Copy word for word, please, the lines of the entries below running from the one containing "Camera: 336 x" to the one containing "(178, 145) to (150, 221): 0.63", both ends included.

● ● ●

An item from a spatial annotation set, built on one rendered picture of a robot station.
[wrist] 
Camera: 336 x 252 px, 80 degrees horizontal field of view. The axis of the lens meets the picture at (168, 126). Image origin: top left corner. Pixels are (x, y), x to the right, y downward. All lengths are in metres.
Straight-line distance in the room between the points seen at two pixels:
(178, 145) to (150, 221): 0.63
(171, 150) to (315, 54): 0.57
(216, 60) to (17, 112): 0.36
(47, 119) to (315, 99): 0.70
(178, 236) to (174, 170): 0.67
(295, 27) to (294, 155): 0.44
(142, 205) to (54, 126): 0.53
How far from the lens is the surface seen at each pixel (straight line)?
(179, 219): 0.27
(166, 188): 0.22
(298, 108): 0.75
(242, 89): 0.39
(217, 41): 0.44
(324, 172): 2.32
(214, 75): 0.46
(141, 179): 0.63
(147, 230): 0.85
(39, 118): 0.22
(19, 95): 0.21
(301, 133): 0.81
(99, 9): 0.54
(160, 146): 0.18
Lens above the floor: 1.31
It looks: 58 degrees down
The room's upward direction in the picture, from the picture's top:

● ● ●

Expected answer:
Camera: 336 x 252 px, 80 degrees horizontal field of view. The axis of the lens meets the picture at (168, 126). Image origin: top left corner. Pixels are (x, y), x to the right, y downward. All lengths are in metres.
Straight-line distance in the room between the points seen at two pixels:
(178, 145) to (150, 221): 0.63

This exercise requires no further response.